The task.
From the records below, print exactly the lines starting at the one containing "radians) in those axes" and ending at the one containing "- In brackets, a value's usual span", ends included, and nothing else.

Source material.

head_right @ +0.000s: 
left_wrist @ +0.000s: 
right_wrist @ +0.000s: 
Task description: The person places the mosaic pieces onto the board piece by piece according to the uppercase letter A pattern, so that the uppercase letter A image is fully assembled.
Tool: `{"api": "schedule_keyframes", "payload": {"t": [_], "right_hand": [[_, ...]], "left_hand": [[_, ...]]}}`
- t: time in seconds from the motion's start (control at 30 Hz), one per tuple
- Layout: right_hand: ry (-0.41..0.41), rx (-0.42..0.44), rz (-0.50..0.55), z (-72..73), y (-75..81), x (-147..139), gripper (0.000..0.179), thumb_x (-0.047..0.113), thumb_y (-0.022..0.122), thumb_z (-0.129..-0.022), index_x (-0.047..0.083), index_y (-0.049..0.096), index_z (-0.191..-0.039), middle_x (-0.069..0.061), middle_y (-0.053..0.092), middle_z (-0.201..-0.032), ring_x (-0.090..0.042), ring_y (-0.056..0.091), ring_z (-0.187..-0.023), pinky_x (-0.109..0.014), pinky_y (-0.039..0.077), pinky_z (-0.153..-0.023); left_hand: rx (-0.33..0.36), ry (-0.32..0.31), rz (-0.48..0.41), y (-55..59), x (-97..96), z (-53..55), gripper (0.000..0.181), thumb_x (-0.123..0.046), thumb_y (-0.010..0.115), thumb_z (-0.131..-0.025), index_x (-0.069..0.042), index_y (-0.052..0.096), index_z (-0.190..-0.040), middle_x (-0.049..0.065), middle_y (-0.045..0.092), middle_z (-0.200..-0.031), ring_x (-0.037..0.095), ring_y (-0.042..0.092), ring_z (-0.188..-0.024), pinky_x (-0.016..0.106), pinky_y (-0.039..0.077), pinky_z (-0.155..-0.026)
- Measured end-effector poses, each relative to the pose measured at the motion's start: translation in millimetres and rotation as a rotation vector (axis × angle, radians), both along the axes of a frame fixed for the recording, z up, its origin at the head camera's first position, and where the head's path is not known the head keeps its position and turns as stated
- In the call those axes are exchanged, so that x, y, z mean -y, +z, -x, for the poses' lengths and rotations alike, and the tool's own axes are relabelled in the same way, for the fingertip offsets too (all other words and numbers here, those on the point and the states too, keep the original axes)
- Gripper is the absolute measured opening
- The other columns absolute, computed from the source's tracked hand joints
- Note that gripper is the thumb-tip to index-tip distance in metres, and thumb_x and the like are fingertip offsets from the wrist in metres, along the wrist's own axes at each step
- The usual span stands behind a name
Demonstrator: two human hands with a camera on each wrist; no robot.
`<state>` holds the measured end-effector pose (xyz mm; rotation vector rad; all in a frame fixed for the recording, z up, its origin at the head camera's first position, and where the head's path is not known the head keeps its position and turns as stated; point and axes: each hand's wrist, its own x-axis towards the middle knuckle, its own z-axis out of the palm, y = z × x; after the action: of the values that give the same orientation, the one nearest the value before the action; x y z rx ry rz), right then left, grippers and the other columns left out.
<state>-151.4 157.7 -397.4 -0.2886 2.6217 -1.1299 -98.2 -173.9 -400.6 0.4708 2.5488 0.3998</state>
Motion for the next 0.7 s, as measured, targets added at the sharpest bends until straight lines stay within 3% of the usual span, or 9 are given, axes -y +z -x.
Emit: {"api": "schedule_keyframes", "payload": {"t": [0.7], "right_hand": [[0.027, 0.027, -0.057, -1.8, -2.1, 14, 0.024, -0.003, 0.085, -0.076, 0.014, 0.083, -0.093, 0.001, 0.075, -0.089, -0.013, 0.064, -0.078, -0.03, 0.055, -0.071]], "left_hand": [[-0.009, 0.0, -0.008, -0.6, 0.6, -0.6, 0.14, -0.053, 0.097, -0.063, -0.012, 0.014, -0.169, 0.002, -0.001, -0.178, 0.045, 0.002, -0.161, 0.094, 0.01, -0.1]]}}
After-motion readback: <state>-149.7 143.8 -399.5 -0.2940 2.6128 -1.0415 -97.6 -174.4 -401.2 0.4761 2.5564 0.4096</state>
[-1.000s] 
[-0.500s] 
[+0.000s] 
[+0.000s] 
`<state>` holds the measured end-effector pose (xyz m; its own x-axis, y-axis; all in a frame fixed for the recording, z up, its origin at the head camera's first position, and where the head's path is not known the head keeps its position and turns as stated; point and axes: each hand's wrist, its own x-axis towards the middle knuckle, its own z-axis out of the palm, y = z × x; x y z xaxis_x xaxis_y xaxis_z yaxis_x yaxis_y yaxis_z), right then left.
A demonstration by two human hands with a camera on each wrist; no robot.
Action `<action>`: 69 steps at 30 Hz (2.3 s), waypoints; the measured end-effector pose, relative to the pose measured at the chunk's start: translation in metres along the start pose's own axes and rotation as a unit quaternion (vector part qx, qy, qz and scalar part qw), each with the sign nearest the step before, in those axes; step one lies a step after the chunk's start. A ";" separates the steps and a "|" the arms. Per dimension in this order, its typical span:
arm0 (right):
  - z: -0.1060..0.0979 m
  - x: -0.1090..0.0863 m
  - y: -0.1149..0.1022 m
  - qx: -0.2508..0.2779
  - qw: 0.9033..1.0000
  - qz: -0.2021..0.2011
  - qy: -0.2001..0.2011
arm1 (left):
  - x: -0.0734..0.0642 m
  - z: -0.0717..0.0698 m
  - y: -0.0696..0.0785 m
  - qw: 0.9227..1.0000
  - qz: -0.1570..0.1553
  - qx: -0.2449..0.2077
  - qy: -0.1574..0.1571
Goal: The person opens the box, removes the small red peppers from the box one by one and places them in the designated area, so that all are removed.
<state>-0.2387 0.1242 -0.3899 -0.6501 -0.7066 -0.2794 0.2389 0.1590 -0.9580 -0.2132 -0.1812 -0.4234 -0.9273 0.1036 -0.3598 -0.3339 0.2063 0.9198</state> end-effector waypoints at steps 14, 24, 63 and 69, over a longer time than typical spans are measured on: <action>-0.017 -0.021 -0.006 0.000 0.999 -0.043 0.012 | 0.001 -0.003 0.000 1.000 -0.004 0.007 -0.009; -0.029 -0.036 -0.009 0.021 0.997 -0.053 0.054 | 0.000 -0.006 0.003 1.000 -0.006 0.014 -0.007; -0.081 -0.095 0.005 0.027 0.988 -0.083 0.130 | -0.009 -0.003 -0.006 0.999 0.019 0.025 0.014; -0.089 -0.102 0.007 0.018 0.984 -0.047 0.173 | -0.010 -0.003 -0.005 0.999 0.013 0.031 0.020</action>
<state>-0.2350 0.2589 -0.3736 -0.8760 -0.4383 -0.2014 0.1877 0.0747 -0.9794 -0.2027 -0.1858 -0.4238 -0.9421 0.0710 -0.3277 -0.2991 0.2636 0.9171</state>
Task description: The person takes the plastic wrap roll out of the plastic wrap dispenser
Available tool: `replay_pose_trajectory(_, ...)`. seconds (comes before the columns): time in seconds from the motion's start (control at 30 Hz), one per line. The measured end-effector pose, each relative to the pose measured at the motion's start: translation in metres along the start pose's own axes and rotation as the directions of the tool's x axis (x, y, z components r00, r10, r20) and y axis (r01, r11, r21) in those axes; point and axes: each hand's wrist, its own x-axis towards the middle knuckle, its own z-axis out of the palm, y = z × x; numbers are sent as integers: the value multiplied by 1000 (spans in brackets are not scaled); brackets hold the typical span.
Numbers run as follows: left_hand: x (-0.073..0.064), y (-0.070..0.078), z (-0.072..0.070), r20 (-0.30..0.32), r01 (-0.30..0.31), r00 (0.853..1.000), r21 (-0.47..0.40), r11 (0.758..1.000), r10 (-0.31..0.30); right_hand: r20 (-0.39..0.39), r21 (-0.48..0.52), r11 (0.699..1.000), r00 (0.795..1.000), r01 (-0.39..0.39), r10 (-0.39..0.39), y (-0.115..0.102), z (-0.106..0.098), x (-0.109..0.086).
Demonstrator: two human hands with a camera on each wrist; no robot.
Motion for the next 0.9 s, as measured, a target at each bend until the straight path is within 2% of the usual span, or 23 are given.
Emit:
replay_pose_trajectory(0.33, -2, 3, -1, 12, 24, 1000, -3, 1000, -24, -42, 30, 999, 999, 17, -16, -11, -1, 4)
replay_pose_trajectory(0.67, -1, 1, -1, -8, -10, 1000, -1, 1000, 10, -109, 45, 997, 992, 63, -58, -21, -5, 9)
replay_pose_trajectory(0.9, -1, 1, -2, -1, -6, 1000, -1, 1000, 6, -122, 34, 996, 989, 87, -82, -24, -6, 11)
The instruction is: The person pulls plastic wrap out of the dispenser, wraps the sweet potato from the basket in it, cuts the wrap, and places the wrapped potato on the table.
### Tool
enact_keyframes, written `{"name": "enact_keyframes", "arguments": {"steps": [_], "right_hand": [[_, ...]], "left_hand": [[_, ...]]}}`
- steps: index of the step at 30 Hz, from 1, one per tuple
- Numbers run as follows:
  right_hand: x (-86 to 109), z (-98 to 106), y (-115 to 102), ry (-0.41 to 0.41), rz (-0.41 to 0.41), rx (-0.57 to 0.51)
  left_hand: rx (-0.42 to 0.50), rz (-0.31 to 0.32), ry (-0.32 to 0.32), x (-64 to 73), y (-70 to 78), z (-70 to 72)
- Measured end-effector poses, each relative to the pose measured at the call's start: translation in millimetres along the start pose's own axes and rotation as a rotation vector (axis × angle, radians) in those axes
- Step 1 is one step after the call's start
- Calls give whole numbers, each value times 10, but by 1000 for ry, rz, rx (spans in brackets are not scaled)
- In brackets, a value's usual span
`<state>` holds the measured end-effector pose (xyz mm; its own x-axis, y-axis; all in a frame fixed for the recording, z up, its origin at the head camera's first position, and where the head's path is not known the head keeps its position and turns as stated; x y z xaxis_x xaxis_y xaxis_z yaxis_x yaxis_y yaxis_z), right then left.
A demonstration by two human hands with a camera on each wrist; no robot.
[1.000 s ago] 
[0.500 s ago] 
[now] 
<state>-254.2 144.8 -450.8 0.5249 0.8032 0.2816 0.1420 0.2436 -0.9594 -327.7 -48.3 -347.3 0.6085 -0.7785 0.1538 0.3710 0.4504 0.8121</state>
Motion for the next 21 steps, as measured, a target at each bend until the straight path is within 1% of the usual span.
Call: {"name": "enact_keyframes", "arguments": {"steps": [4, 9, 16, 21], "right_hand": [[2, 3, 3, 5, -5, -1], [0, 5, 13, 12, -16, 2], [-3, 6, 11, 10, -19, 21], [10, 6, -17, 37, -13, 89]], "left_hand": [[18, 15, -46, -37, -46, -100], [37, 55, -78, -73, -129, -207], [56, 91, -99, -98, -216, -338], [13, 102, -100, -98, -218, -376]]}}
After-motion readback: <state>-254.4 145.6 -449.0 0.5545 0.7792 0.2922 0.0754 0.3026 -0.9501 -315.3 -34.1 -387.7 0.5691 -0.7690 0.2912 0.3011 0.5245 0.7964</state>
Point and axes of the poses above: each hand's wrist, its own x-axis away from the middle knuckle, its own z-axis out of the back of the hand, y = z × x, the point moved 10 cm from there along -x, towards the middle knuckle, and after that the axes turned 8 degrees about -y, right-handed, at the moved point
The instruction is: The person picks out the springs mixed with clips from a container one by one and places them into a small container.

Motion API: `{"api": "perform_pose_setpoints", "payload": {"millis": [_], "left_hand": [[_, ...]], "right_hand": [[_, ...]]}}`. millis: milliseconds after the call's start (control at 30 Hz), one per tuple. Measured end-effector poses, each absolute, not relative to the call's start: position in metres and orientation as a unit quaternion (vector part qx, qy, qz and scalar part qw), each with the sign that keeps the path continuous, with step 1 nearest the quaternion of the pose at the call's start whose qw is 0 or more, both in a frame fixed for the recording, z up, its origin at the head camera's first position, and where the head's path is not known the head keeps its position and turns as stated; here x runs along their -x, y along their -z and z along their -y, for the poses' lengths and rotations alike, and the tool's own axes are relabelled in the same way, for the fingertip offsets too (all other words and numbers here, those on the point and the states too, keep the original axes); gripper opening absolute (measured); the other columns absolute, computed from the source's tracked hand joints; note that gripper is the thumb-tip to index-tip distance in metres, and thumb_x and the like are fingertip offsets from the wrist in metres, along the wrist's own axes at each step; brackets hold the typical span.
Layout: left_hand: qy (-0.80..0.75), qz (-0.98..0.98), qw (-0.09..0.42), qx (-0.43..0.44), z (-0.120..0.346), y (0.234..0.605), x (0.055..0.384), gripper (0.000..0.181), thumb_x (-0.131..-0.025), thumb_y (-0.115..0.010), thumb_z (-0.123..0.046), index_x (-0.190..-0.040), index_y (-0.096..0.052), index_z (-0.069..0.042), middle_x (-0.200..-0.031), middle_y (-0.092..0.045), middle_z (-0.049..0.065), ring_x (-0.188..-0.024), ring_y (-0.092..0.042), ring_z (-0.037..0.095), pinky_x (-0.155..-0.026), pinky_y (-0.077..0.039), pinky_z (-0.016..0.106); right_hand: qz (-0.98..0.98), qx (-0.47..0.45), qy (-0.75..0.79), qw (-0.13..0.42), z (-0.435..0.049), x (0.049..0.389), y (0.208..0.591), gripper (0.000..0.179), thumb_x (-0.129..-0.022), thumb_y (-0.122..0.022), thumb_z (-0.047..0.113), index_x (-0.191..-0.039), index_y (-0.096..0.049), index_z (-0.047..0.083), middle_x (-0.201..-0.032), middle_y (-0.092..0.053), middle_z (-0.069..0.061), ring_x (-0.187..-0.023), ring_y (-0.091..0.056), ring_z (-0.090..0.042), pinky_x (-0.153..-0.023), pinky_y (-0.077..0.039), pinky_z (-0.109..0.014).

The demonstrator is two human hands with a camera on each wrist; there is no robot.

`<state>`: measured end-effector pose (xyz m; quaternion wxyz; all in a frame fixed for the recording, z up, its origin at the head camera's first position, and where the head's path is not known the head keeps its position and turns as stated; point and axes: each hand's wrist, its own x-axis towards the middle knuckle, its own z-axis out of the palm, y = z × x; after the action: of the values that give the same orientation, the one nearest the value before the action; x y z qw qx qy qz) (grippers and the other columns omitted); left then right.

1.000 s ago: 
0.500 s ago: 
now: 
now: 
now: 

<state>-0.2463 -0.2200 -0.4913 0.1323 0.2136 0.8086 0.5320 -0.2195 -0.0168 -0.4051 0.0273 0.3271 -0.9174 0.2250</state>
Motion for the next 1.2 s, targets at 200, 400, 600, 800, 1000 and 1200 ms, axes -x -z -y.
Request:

Output below.
- Measured end-effector poses, each relative to the pose measured at the call's start: translation in millimetres along the start pose's own axes and rotation as a rotation vector (axis × angle, radians) in those axes
- Step 1 is one step after the call's start
- Calls give whole numbers, each value times 10, but by 1000 for ry, rz, rx (spans in brackets are not scaled)
- In brackets, a value's usual span

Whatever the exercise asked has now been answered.